◆ **Exercise data**:
== Segment start ==

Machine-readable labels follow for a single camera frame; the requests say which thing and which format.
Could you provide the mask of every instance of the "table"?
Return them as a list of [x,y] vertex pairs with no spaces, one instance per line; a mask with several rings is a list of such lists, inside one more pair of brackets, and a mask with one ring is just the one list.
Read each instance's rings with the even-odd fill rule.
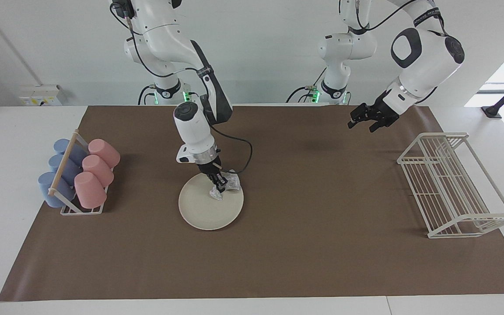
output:
[[[37,153],[64,134],[76,128],[85,106],[0,108],[0,289],[28,233],[40,205],[36,178],[46,171],[46,156]],[[470,143],[504,193],[504,123],[479,115],[479,109],[434,108],[439,123],[446,132],[468,132]],[[4,188],[14,184],[6,195]],[[92,313],[125,313],[126,309],[140,313],[313,313],[328,314],[420,314],[422,312],[465,313],[471,307],[475,313],[504,313],[504,295],[449,297],[336,297],[332,299],[248,299],[198,301],[45,301],[34,303],[0,303],[0,313],[72,313],[94,310]]]

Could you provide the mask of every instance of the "crumpled plastic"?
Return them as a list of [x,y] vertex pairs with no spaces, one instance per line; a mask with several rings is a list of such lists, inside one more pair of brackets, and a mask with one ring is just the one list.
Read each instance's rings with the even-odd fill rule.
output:
[[[227,179],[227,184],[225,185],[224,189],[225,191],[241,191],[242,186],[240,186],[240,178],[238,178],[237,174],[231,174],[231,173],[222,173],[222,175]],[[218,189],[213,186],[210,190],[210,196],[211,198],[218,200],[218,201],[223,201],[223,194],[218,191]]]

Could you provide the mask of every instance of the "white wall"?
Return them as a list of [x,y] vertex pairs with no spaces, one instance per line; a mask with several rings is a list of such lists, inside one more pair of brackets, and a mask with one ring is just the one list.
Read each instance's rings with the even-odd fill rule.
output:
[[[437,0],[450,34],[466,50],[466,63],[429,104],[462,106],[504,61],[504,0]],[[282,102],[311,84],[324,67],[320,38],[344,32],[338,0],[184,0],[177,9],[186,36],[199,42],[233,102]],[[372,19],[396,7],[375,0]],[[399,73],[390,44],[410,20],[400,12],[374,31],[376,56],[352,62],[352,103],[372,102]],[[128,37],[108,12],[107,0],[0,0],[0,29],[44,84],[60,84],[68,104],[134,103],[151,78],[123,54]],[[0,105],[18,84],[34,79],[0,39]],[[194,74],[185,73],[196,89]]]

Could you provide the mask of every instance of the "white power box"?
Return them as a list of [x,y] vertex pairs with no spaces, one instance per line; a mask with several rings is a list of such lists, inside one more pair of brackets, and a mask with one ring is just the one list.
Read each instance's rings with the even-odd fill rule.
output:
[[24,85],[21,87],[20,98],[25,106],[62,106],[66,101],[57,85]]

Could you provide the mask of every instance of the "white plate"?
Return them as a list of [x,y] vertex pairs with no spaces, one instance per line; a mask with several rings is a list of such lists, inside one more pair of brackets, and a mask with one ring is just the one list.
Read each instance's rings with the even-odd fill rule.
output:
[[226,227],[238,217],[244,205],[244,192],[226,191],[223,201],[210,196],[212,182],[205,174],[198,174],[182,187],[178,198],[180,214],[192,227],[213,231]]

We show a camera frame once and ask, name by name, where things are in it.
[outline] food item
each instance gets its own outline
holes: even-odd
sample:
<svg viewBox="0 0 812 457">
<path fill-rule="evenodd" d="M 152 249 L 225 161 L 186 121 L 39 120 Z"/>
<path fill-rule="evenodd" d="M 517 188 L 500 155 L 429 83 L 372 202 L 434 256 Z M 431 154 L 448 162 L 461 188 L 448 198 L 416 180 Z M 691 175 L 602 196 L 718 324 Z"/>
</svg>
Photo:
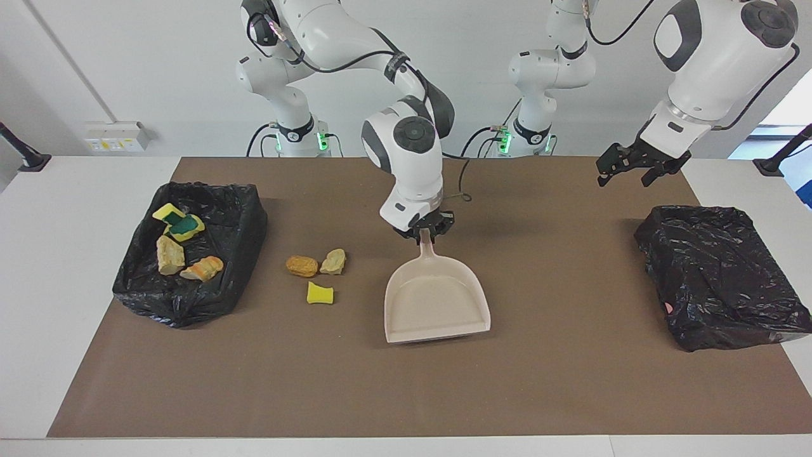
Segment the food item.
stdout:
<svg viewBox="0 0 812 457">
<path fill-rule="evenodd" d="M 340 275 L 347 262 L 347 253 L 343 249 L 336 249 L 327 254 L 327 258 L 322 263 L 321 272 L 326 275 Z"/>
<path fill-rule="evenodd" d="M 186 267 L 184 248 L 169 237 L 161 236 L 155 243 L 158 248 L 158 272 L 172 276 Z"/>
<path fill-rule="evenodd" d="M 217 276 L 224 267 L 222 260 L 209 256 L 180 272 L 181 277 L 206 282 Z"/>
<path fill-rule="evenodd" d="M 304 257 L 303 255 L 292 255 L 285 262 L 287 270 L 297 276 L 313 277 L 318 273 L 318 262 L 316 259 Z"/>
<path fill-rule="evenodd" d="M 313 282 L 308 281 L 307 283 L 307 302 L 311 305 L 314 303 L 323 303 L 325 305 L 333 304 L 333 298 L 335 294 L 332 288 L 327 289 L 326 287 L 321 287 L 315 285 Z"/>
<path fill-rule="evenodd" d="M 164 235 L 173 237 L 177 242 L 185 242 L 205 230 L 201 218 L 184 214 L 172 203 L 167 203 L 153 213 L 153 218 L 166 223 Z"/>
</svg>

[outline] brown table mat
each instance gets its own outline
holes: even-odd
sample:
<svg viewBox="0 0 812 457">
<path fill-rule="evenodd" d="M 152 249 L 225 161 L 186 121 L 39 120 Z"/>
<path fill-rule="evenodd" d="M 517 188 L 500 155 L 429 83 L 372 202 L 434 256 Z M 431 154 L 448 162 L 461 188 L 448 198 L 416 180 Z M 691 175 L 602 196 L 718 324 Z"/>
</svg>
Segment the brown table mat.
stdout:
<svg viewBox="0 0 812 457">
<path fill-rule="evenodd" d="M 448 191 L 460 163 L 446 161 Z M 50 437 L 403 437 L 812 433 L 781 346 L 683 352 L 633 232 L 697 204 L 683 176 L 595 183 L 594 159 L 472 163 L 440 255 L 478 275 L 488 333 L 389 346 L 383 293 L 418 249 L 379 218 L 392 178 L 366 159 L 183 159 L 175 181 L 255 183 L 268 238 L 234 314 L 187 330 L 114 302 Z M 308 305 L 289 255 L 343 247 Z"/>
</svg>

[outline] trash bag
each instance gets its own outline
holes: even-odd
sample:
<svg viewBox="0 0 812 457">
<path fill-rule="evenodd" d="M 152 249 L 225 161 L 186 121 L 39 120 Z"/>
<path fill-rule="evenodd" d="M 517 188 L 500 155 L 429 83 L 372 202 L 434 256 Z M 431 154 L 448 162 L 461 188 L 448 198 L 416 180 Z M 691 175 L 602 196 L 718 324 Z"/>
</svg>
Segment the trash bag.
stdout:
<svg viewBox="0 0 812 457">
<path fill-rule="evenodd" d="M 223 270 L 212 280 L 192 281 L 158 273 L 155 242 L 166 224 L 152 214 L 166 203 L 197 215 L 205 224 L 205 231 L 179 244 L 187 266 L 210 255 L 223 261 Z M 224 316 L 234 310 L 251 278 L 267 224 L 268 216 L 254 185 L 166 184 L 156 192 L 132 236 L 113 294 L 137 315 L 176 329 Z"/>
<path fill-rule="evenodd" d="M 812 333 L 809 310 L 743 211 L 656 207 L 634 237 L 683 349 L 740 349 Z"/>
</svg>

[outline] white table
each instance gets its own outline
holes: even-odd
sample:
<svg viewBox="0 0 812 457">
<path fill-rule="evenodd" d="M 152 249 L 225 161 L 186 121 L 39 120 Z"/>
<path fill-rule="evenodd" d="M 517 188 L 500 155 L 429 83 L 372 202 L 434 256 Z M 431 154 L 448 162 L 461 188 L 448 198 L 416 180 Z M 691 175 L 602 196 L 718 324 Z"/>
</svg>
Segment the white table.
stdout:
<svg viewBox="0 0 812 457">
<path fill-rule="evenodd" d="M 20 174 L 0 194 L 0 456 L 812 455 L 812 435 L 47 440 L 110 304 L 133 227 L 178 161 L 55 157 L 43 172 Z M 702 205 L 749 213 L 801 300 L 812 303 L 812 211 L 786 183 L 761 177 L 743 161 L 694 159 L 685 175 Z M 812 337 L 784 348 L 812 391 Z"/>
</svg>

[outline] beige dustpan
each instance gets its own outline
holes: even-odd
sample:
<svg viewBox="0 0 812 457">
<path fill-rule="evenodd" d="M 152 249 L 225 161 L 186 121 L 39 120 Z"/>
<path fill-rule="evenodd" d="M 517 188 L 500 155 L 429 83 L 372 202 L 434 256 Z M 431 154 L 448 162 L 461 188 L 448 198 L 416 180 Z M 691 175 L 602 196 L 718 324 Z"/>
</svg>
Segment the beige dustpan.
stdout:
<svg viewBox="0 0 812 457">
<path fill-rule="evenodd" d="M 436 255 L 423 230 L 420 257 L 389 279 L 383 326 L 390 343 L 459 337 L 490 330 L 490 312 L 477 276 L 459 260 Z"/>
</svg>

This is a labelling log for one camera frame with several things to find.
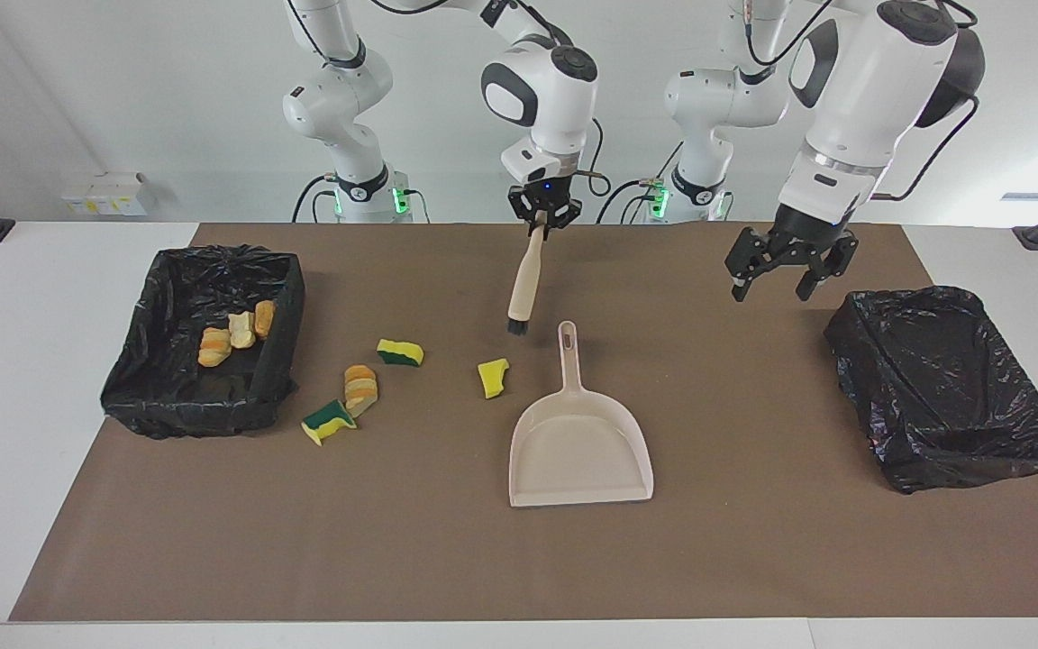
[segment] bin lined with black bag
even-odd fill
[[[263,300],[276,303],[267,340],[218,367],[198,366],[202,329],[225,329],[227,314],[254,310]],[[302,310],[296,255],[246,245],[160,250],[103,387],[103,409],[155,439],[271,427],[294,389]]]
[[[1038,474],[1038,391],[973,293],[849,293],[824,336],[897,490]]]

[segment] brown paper mat
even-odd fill
[[[799,272],[744,304],[739,224],[569,227],[544,251],[531,333],[506,332],[520,227],[202,225],[195,243],[296,251],[301,389],[254,438],[147,440],[108,421],[11,620],[1038,617],[1038,477],[912,496],[884,485],[837,389],[823,327],[842,296],[930,282],[903,231],[856,228],[852,272],[810,304]],[[646,504],[515,510],[520,412],[583,382],[637,415]],[[300,416],[379,337],[361,431],[315,448]],[[474,366],[508,357],[487,402]]]

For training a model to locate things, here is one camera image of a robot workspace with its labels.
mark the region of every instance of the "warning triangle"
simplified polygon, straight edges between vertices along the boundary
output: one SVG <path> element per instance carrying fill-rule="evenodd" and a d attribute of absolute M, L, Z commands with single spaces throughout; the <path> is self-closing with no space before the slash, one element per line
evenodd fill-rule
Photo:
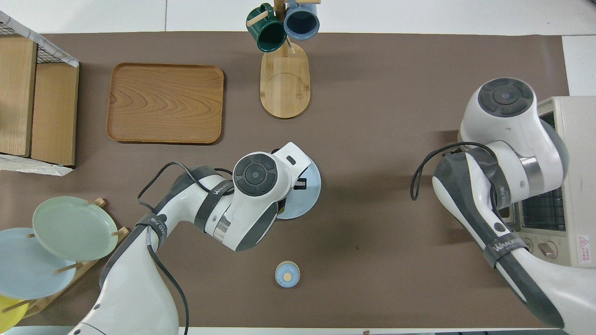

== Segment end ==

Find the lines of the listing above that hold "labels". Please copy them.

Machine-readable labels follow for a single camera frame; the requests say which thing and which format.
For training a model to locate things, here is one camera image of a robot workspace with its labels.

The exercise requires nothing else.